Mixing of AN and EN (Re: Protocol-08 (and status of Defs-04 and Rationale-06))

Fri Dec 19 21:04:15 CET 2008

Hi Erik,

 > Hi Alireza,
 >
 > On Tue, Dec 16, 2008 at 12:59 AM, Alireza Saleh <saleh at nic.ir> wrote:
 >  
 >> Would you please test the following examples :
 >>
 >> 1) <U+062C>a<U+U0664>-<U+0665>
 >> 2) <U+062C>a<U+U06F4>-<U+06F5>
 >>    
 >
 > There are no dots in these examples, so we cannot test whether any
 > characters jump over a dot. Also, these labels have different
 > characters, so they will never be the same, no matter how you re-order
 > them. See "Label Uniqueness" and "Character Grouping" in:
 >
 > http://tools.ietf.org/html/draft-ietf-idnabis-bidi-03#section-3
 >
 >  

I wrote those test cases to be evaluated against Harald's implementation
of the TR9.
My understanding of Harald's answer to Mark, he implemented TR9 report 
and tested the Mark’s test cases against it, so the examples could be 
without dot.

 >> I'm a little bit confused about what -bidi is aiming at  ?  This is 
the RFC
 >> that going to be used to display the labels, or the labels should be 
tested
 >> against it during the registration ?
 >>    
 >
 > For registration, the IDNA2008 bidi rules are a MUST, but for lookup,
 > they are a SHOULD:
 >
 > http://tools.ietf.org/html/draft-ietf-idnabis-protocol-08
 >
 > The aim of the IDNA2008 bidi draft is to prevent registration of
 > labels that would cause confusion in the context of a full domain name
 > (more than one label). As you know, there was a long discussion about
 > whether or not we can require testing across multiple labels at
 > registration time, so we now have the wretched compromise of only
 > requiring testing within a single label.
 >
 > The IDNA2008 bidi draft is not the only one that is trying to avoid
 > confusion.
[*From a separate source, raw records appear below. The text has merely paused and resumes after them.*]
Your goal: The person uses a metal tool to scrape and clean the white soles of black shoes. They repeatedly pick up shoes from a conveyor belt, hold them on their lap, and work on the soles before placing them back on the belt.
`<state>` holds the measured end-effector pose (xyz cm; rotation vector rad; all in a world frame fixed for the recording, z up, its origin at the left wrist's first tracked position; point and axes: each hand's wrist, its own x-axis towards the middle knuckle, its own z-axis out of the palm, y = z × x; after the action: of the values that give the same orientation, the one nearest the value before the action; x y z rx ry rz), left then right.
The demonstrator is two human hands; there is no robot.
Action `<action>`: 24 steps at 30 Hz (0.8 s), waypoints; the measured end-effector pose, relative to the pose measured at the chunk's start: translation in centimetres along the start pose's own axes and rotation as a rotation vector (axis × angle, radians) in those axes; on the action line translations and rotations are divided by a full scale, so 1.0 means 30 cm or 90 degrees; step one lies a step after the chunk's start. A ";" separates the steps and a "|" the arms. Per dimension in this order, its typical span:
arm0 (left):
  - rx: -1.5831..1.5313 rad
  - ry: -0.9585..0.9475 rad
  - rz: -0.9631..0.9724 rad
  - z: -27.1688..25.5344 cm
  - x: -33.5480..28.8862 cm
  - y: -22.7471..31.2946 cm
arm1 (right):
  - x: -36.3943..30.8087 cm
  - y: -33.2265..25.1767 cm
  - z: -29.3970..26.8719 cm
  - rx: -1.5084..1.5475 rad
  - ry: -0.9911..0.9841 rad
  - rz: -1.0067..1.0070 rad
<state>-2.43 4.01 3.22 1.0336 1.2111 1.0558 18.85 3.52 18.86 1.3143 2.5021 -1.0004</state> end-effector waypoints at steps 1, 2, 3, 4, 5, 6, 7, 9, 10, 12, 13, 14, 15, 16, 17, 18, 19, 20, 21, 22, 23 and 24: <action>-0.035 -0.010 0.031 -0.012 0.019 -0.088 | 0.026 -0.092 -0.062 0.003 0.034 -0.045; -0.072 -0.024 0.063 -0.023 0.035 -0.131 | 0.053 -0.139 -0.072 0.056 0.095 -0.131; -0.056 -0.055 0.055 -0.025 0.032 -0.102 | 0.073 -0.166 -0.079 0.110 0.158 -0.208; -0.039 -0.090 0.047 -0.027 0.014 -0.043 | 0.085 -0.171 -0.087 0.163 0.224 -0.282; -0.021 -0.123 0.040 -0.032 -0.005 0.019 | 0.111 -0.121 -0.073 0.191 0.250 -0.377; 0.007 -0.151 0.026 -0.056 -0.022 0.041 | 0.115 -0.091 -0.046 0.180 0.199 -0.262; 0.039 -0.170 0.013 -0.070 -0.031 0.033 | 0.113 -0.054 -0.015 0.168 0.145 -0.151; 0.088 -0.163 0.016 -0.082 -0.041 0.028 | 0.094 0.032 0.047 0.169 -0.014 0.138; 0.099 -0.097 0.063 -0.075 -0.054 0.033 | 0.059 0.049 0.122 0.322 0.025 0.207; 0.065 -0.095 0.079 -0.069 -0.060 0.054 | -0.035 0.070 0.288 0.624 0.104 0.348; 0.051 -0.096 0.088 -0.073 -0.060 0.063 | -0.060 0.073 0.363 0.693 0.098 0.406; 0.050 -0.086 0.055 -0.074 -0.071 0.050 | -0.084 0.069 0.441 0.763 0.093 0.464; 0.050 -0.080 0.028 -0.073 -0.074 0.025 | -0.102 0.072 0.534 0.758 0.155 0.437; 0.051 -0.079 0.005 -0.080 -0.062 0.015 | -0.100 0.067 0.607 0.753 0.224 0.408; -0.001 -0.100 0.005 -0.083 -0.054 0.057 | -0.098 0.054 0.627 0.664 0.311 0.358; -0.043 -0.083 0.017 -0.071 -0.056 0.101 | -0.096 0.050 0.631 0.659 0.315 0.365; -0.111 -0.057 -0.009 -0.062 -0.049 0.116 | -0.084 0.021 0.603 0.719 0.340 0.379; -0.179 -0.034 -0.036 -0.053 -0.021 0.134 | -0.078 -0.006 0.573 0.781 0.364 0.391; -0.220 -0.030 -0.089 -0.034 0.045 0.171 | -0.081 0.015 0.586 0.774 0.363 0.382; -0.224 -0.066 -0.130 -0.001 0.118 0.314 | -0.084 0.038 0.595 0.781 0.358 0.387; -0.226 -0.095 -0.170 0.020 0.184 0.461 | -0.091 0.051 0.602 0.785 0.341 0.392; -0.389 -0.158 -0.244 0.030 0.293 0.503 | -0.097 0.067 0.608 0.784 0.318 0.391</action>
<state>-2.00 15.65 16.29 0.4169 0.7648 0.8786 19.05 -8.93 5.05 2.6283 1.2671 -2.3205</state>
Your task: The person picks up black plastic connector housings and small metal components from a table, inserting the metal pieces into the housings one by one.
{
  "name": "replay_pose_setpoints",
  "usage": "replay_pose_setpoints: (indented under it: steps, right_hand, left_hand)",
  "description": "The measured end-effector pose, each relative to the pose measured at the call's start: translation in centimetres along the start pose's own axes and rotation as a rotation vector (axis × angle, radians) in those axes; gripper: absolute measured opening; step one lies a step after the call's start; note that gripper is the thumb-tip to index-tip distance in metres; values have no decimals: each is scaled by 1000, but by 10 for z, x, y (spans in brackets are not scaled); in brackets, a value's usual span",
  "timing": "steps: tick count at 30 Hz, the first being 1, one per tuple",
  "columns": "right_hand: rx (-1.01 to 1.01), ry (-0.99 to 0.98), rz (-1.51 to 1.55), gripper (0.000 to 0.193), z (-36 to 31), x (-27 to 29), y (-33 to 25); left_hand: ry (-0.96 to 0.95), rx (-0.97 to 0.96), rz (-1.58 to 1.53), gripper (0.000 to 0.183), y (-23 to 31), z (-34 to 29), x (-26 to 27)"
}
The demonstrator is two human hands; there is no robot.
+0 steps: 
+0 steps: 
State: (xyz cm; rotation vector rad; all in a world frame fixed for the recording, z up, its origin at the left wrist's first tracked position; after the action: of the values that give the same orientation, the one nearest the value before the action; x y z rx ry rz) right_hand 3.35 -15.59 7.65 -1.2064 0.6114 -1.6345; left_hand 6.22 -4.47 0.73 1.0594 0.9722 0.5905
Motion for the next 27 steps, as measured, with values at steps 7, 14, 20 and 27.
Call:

I believe the Rationale draft also says that IDNA2008 is
 > trying to avoid general confusion by restricting labels to letters,
 > digits and the hyphen:
 >
 > http://tools.ietf.org/html/draft-ietf-idnabis-rationale-06#section-1.4
 >
 >
 >  

As you say, the protocol it trying to prevent registration of labels
that would cause visual confusion. As you know the term ‘Registration’
has special meaning according to the protocol documents. If there is a
matter of confusion, why not give the responsibility of preventing
visual confusions ( all, not just part of it ) during the registration 
to Registries. This is specially true because the protocol neither 
claims that 
these rules prevent confusions nor does it claim that all cases that 
match the rules are confusable labels.

In the protocol we have a text that says AN and EN cannot be mixed
within the label, or the label cannot start with EN or AN. As the reason
for having these rules the protocol says :

Some domain names where some of the labels use leading EN and
AN may be problem-free, but there's no way of verifying this
while looking at a single label in isolation

I think the protocol should look positively. The domains that fall into
this condition may be requested by some companies that have registered 
those as their trademarks . I think that instead of having these rules 
because some domains MAY be problematic, we can encourage and help 
registries by documents such as Rationale, toward having good policy and 
good definition of languages they are supposed to support. By this rule 
having something like IDN reverse delegation becomes impossible.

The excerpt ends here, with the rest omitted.